We must never separate the Crucifixion from the Resurrection. The Resurrection of Christ is the sign that His sacrifice to the Father was accepted, pleasing to the Father, and that it made atonement for man. Death had no claim on Christ because He had no sin. Yet He bore the sins of the world, your sin, into death that it would be buried there in the tomb. It was necessary for Christ to die so that by His death, death would be destroyed.

And standing on this side of the Resurrection, our eyes opened like those of the disciples in Emmaus, we can hear Pilate’s question with new ears, “Shall I crucify your King?” Pilate and the Jews, though themselves agents of death and the devil, were also working to fulfill the way of salvation. Without the shedding of blood, there is no forgiveness of sins.[17] Therefore, we can confidently answer Pilate, “Yes, crucify our King because by His crucifixion, we shall be made righteous before God. Yes, crucify our King because by His death we are saved and the wicked shall be judged. Yes, crucify our King because in three days, He will be raised triumphant over the death you so wickedly have commanded.”
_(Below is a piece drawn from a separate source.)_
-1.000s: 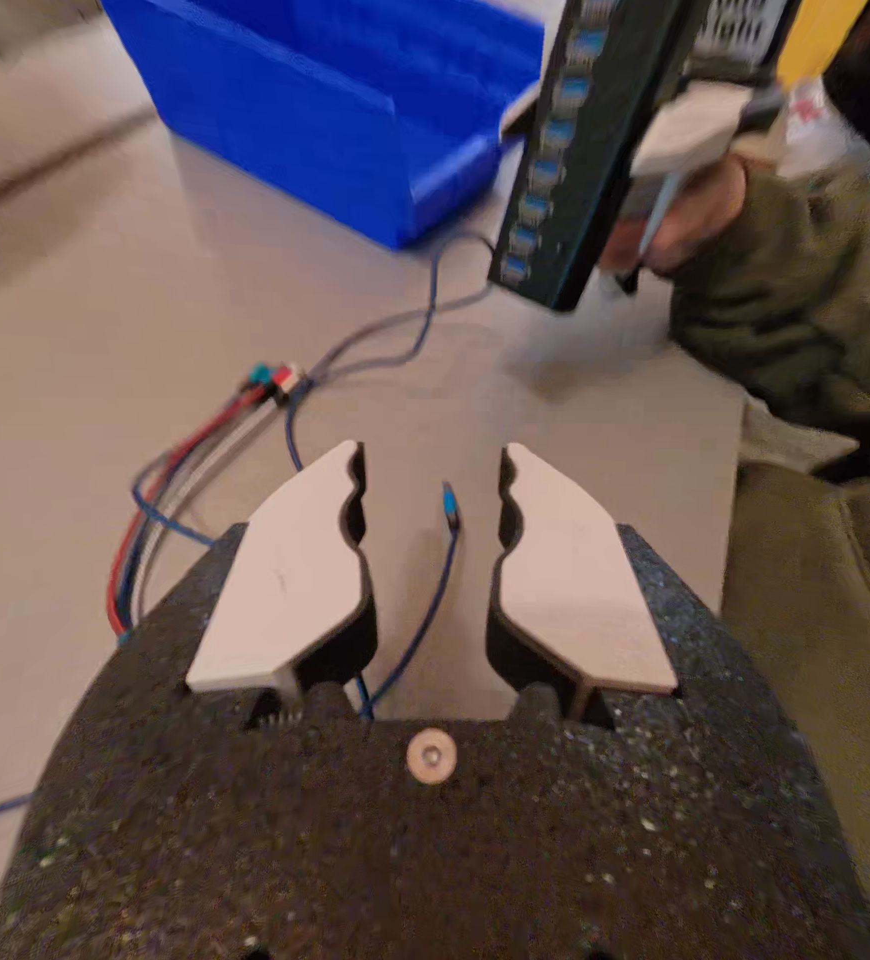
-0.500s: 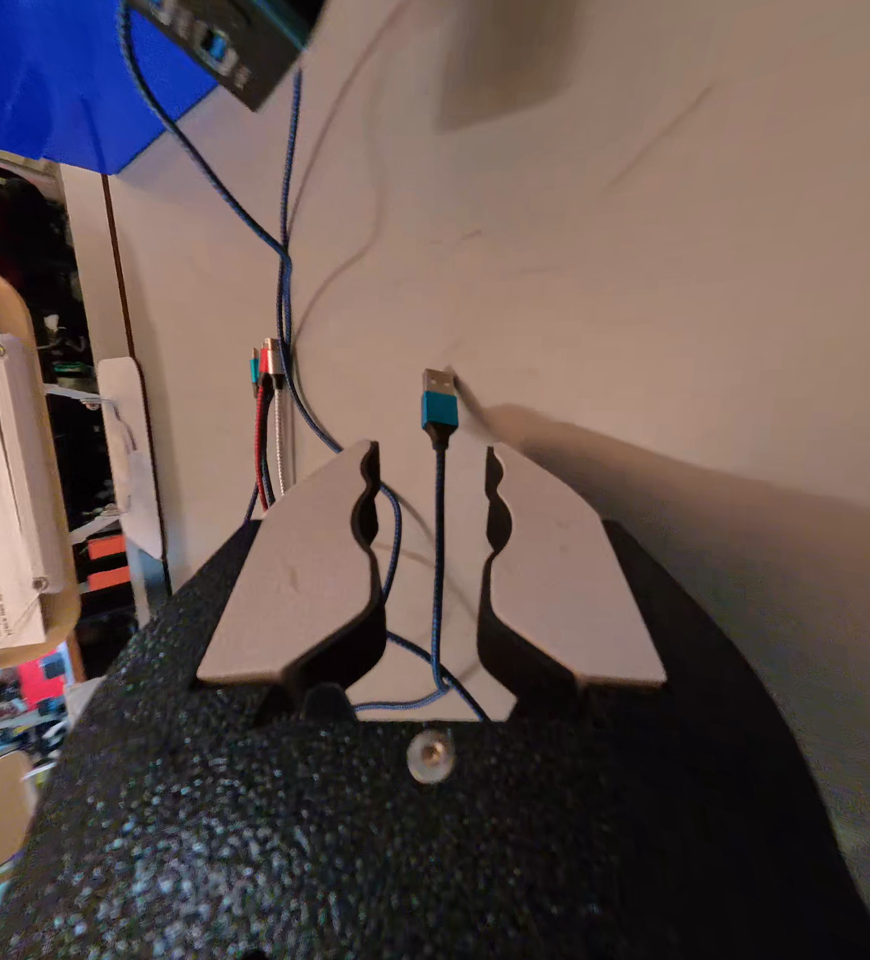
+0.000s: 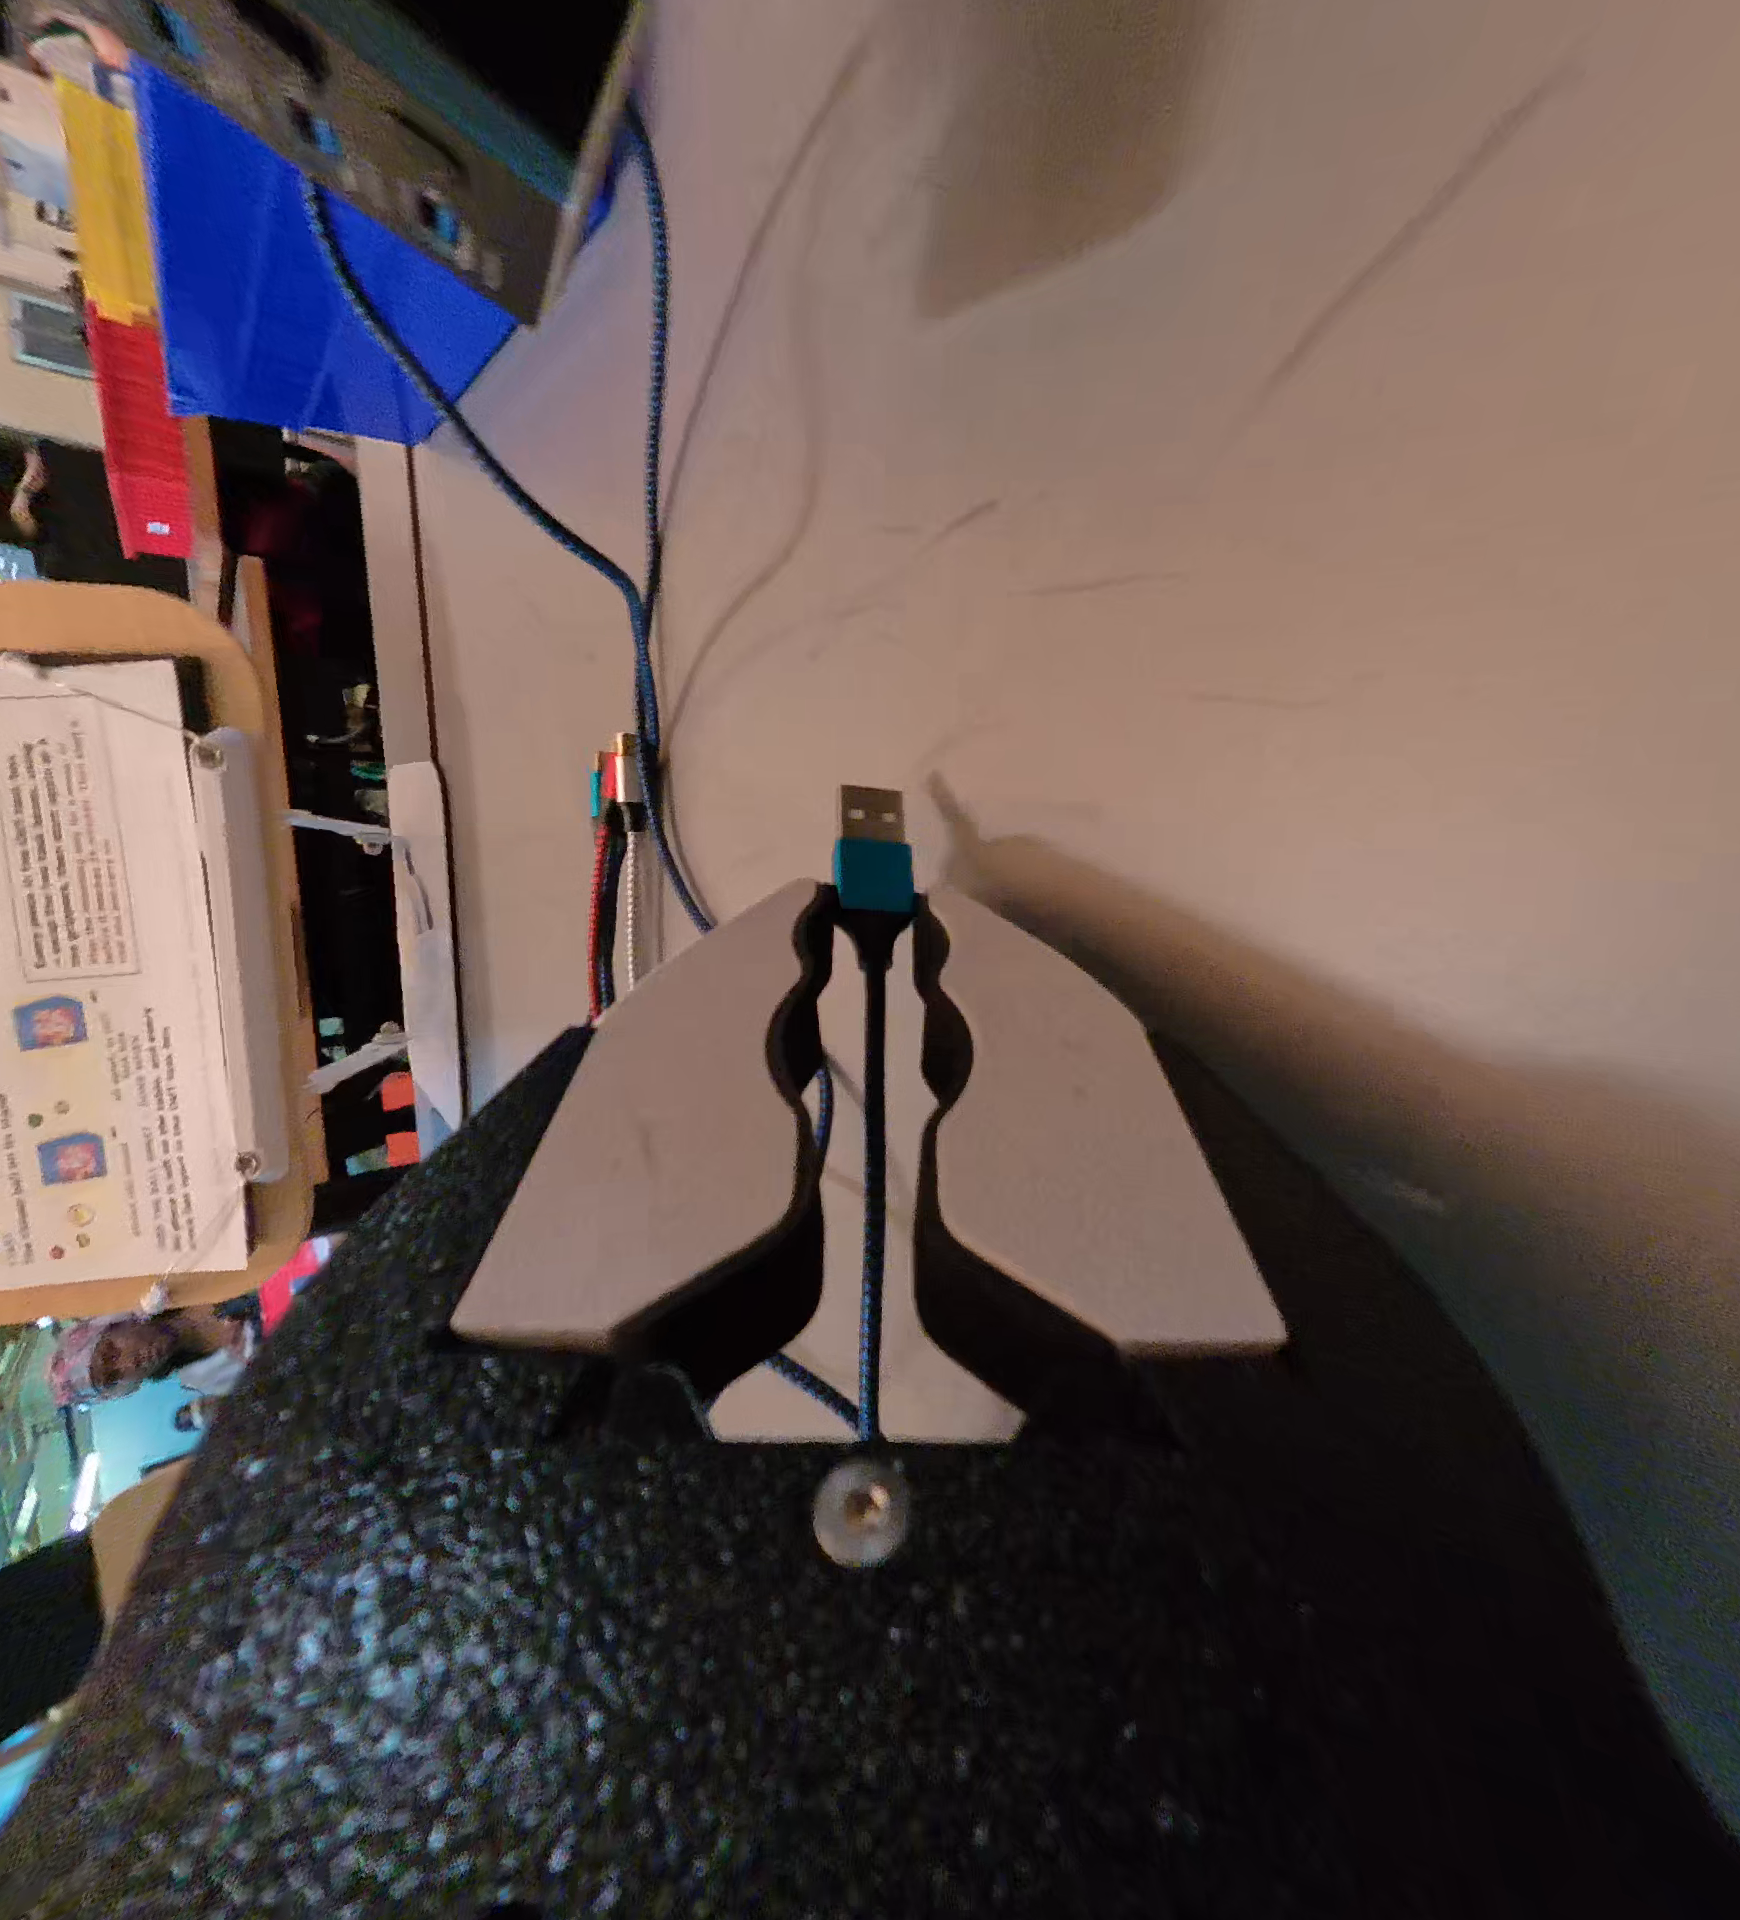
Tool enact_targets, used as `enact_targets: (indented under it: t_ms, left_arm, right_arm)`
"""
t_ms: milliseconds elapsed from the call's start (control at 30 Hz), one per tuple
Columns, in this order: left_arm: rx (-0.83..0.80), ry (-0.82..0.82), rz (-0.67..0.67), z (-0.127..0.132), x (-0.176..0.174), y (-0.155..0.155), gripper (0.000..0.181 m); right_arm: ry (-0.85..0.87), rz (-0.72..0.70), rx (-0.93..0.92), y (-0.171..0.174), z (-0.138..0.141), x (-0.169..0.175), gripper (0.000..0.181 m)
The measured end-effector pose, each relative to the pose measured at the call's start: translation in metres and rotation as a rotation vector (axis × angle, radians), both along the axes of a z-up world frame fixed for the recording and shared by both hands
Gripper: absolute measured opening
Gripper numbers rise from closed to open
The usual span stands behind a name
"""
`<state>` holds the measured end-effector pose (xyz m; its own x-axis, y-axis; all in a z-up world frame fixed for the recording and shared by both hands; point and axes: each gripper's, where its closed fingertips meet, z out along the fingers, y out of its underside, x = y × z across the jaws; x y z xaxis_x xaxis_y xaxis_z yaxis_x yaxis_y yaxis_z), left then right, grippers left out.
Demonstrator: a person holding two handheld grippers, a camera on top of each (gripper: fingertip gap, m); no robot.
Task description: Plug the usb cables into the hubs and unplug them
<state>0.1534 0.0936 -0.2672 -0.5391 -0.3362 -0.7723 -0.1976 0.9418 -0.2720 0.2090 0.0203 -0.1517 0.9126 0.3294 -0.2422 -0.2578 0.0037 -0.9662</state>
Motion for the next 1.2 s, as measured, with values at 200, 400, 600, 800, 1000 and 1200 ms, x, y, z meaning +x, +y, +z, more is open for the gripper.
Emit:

The cross of Christ is His glorification and the moment of our salvation. If there was any other way for salvation, even Christ found it preferable. Yet this was the only way to save sinners. And because Christ loves you, He endured the sins of the world by hanging on a tree. Thanks be to God that He “so loved the world that He gave His only begotten Son, that whoever believes in Him should not perish but have everlasting life.”[18]

In + Jesus’ name. Amen.



[1] 1 Corinthians 15:14, 17, 19.

[2] This definition of the vicarious satisfaction comes from Francis Pieper, Christian Dogmatics, Volume 2 (St. Louis, MO: Concordia Publishing House, 1951), 344.

[3] St. John 19:15.

[4] Pieper, 344.

[5] Galatians 3:10.

[6] Romans 3:23.

[7] James 2:10.

[8] Galatians 4:4-5.

[9] Pieper, 345.

[10] Philippians 2:8.

[11] St. Matthew 26:39-46; St. Mark 14:35-42; St. Luke 22:41-44.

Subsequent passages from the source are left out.